We don’t always pick a goon, or someone who just kills the Hawks. Or a pest. Today, we go to a Ciccarelli-torch-carrier in Patric Hornqvist. Sometimes there’s a guy, and all he does is sit on your goalie, score goals from two feet away, and when he’s not doing that he’s running his mouth and gloving defensemen in the face after whistles. Hornqvist on the playground would have been the kid complaining that the kickball game wasn’t fair and every kid was just waiting for their chance to pelt him with the ball.
It’s not that Hornqvist isn’t effective. When healthy, he’s a good bet to put together his eighth-straight season of 20 goals or more. The only exception to that was the season-in-a-can, and he missed half of that through injury. The dude scores. And his 181 career goals have come from a combined 250 feet.

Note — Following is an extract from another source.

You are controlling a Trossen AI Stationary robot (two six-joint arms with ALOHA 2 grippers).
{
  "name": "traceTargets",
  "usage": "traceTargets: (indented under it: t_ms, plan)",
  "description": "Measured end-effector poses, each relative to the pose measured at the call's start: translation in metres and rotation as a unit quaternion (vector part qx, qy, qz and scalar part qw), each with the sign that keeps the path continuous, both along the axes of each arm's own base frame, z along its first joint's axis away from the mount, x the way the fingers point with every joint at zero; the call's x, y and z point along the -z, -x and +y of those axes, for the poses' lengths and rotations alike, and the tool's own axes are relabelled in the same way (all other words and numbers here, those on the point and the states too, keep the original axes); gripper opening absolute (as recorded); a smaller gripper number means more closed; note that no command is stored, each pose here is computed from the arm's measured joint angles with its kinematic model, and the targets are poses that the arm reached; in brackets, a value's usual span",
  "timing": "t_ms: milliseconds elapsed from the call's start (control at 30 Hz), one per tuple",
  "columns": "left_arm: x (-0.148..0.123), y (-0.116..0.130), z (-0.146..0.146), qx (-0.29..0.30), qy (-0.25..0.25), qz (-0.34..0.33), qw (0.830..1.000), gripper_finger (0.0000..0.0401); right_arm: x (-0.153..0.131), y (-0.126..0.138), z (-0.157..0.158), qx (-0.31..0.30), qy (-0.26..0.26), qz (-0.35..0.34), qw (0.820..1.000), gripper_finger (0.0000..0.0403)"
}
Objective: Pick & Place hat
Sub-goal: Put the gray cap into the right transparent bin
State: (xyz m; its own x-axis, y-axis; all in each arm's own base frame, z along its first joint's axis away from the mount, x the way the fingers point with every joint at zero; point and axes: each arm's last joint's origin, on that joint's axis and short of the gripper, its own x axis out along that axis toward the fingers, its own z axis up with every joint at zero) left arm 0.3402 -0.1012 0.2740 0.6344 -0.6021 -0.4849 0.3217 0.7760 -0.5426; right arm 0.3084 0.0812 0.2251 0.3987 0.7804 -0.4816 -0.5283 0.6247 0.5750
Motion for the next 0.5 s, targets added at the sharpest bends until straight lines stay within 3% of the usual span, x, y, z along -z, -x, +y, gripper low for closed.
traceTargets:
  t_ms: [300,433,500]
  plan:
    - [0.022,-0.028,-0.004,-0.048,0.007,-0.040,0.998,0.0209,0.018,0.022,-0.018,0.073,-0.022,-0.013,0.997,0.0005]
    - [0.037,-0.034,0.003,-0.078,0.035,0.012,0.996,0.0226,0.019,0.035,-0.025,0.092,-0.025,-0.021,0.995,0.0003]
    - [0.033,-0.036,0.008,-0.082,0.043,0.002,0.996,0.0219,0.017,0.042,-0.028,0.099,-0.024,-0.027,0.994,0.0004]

Somehow, Hornqvist doesn’t rack up too many penalty minutes, never eclipsing 47 in a year. You’d think he could rack more than that on unsportsmanlike penalties alone. There’s a scrap behind the net seemingly every shift. We’d imagine every NHL goalie has fantasies about ramming their goalie stick up into his nuts every game. If only to keep him from whining to the refs after the whistle.
Aren’t Swedes supposed to be docile? Has there been a more annoying Swede since Ulf Samuelsson, who probably should have ended up in jail anyway? By the way, Ulf leads all NHL Swedish players in penalty minutes in a career by 1000 minutes. It’s the Finns who never stop drinking and smoking to counter the darkness. Hornqvist is the darkness.